The FTC distributed $72 million in Fortnite refunds from a record $245 million settlement with Epic Games, after the agency found the company used dark patterns to trick players into unwanted purchases. HN49 also covers the Lazarus Group’s latest cryptocurrency campaign: a professionally built fake NFT tank game, two Chrome zero-days including an unpatched V8 sandbox escape, AI-generated marketing content, and coordinated social engineering across X and LinkedIn targeting crypto investors worldwide.
Stories Covered
FTC Distributes $72 Million in Fortnite Refunds Over Dark Pattern Allegations
The Federal Trade Commission began distributing $72 million to 629,344 Fortnite players as the first tranche of a $245 million settlement reached with Epic Games in December 2022. The FTC alleged that Epic used dark patterns — deliberate interface designs that exploit user behavior to produce outcomes favorable to the business — to generate unwanted charges. Specifically, players were charged while attempting to wake the game from sleep mode or during loading screens, and adjacent button presses intended only to preview items triggered purchases. The agency also alleged that Epic allowed unauthorized charges by minors and locked accounts of users who disputed those charges.
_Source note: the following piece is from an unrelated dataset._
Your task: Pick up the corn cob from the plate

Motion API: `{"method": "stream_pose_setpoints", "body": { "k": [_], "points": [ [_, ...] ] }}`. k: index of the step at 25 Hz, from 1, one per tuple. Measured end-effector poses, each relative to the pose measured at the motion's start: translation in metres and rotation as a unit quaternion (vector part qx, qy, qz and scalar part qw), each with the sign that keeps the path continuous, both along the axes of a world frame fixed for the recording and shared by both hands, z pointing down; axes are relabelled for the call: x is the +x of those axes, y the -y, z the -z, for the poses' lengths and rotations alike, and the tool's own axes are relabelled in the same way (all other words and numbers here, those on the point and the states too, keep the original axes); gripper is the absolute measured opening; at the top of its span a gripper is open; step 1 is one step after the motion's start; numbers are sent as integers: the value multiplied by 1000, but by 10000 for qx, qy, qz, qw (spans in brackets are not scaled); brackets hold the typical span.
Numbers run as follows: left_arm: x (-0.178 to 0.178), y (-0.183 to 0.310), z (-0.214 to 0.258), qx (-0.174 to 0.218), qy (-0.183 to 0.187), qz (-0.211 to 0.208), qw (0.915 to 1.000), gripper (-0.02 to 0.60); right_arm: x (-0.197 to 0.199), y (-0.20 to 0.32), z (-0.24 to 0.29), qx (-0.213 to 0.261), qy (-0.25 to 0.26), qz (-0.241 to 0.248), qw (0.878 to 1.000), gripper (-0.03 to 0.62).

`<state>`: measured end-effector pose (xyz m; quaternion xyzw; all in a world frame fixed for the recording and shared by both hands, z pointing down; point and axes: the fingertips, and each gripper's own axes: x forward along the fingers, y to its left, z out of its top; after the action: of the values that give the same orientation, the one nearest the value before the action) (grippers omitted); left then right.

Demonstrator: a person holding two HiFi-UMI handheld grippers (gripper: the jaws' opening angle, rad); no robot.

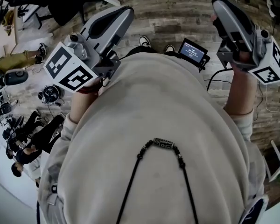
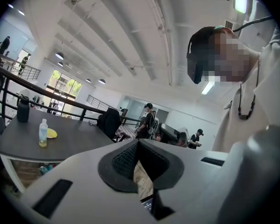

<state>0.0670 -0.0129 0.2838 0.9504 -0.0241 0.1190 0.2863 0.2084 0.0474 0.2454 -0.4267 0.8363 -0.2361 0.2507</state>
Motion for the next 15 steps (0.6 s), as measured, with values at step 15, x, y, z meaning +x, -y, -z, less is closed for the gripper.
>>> {"method": "stream_pose_setpoints", "body": {
  "k": [15],
  "points": [
    [-6,40,-1,-294,-602,-391,9970,0,-19,42,-1,-535,-444,-328,9970,15]
  ]
}}
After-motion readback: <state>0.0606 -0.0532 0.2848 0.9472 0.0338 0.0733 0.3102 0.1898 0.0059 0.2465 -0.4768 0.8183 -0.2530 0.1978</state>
Dark patterns are social engineering at the UI layer. Instead of exploiting a technical vulnerability, the designer exploits how humans process visual information and make quick decisions under ambiguity. Fortnite is a free-to-play game that monetizes through cosmetic skins and season passes — meaning the revenue model depends entirely on getting users to spend money they didn’t necessarily intend to spend. The FTC’s complaint documents a pattern of making it harder to say no: confusing button placement, inconsistent interface behavior, and charging flows that activate on incidental inputs. Players receiving refunds averaged $114 each — real money spent on cosmetic upgrades in a free game.
One practical note: the FTC explicitly warned that scammers will use this refund program as a pretext to phish for personal information or payment of fake “clearance fees.” This is a standard pattern — whenever a government program distributes money on a deadline, threat actors impersonate that authority to create urgency. There are no fees to claim a Fortnite refund. If you may be eligible (charges between January 2017 and September 2022, unauthorized minor charges through November 2018, or a locked account over disputed charges), go directly to the FTC source — not a link from an unsolicited email.
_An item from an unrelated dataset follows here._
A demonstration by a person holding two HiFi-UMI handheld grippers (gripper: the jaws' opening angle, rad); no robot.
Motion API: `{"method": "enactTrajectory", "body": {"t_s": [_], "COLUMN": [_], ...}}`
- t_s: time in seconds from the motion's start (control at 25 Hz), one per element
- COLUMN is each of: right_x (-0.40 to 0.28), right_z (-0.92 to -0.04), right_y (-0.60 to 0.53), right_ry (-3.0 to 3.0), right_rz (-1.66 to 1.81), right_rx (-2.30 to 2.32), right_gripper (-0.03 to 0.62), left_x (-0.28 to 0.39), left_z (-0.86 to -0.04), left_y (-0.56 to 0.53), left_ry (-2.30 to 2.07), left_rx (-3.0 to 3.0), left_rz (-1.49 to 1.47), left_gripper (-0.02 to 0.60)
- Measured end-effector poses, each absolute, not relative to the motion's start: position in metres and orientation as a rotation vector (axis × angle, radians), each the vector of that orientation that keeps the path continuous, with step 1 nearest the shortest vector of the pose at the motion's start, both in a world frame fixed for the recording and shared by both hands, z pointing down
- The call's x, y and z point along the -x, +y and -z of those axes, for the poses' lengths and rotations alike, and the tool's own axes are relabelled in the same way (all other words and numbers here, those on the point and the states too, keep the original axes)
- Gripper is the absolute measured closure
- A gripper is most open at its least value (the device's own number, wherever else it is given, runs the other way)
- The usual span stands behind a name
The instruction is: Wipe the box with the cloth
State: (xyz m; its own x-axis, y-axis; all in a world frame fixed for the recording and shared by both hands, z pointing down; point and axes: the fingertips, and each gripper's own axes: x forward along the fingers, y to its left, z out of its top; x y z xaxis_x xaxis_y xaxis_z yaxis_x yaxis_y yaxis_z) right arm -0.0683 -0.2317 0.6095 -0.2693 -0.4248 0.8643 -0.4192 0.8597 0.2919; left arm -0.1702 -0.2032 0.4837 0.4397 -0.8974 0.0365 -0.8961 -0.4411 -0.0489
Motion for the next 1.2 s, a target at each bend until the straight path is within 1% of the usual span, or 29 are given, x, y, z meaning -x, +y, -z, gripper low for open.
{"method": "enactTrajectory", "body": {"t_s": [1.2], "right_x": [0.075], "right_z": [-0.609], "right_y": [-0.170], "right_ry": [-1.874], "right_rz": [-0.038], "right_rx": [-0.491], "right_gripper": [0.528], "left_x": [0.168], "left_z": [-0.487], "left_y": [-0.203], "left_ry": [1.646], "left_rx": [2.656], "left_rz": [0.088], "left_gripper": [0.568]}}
Lazarus Group Exploits Chrome Zero-Day with AI-Crafted Fake Crypto Game
Kaspersky researchers found North Korea’s Lazarus Group running an elaborate campaign since February 2024 against cryptocurrency investors, centered on a fake NFT-based multiplayer tank game hosted at tankzone.com. Lazarus built the site using stolen source code from a legitimate game, giving it a functional and professional appearance. Embedded in the site was an exploit chain targeting two Chrome vulnerabilities: CVE-2024-4947, a zero-day in Chrome’s V8 JavaScript engine that allowed arbitrary code execution, and a second vulnerability with no public identifier that escaped the Chrome V8 sandbox entirely — giving the attackers full system access. The chain deployed shellcode to profile the compromised system before deciding whether to install a backdoor called Manuscript.
The exploit chain is the technical core, but the social engineering infrastructure around it is what makes this campaign notable. Lazarus created multiple fake accounts on X and LinkedIn, used AI-generated images and content to make the game appear legitimate, and directly approached cryptocurrency influencers to promote the site — both to expand distribution and to target the influencers’ own accounts and crypto holdings. AI generation lowers the quality bar needed to fool most users: an AI-rendered tank game screenshot doesn’t need to be indistinguishable from human art, it just needs to be good enough that someone glancing at a Twitter post doesn’t pause. Kaspersky noted Lazarus is actively iterating on generative AI capabilities and predicted more sophisticated use going forward.
The cryptocurrency angle is strategic. Blockchain transactions are irreversible — once funds move, there is no chargeback, no dispute mechanism, no central authority to appeal to. For a state actor like North Korea that is funding weapons programs through cybercrime, crypto theft offers a high-ROI channel: spend relatively modest resources building a convincing campaign, harvest from thousands of targets, and extract funds with no recovery path. Lazarus has been one of the most prolific actors in this space, responsible for the 2016 Bangladesh Bank $81 million SWIFT heist and the WannaCry ransomware outbreak. The ChromeV8 zero-day campaign is a continuation of that track record — technically sophisticated, lavishly socially engineered, and aimed squarely at a target pool with liquid assets and high risk tolerance.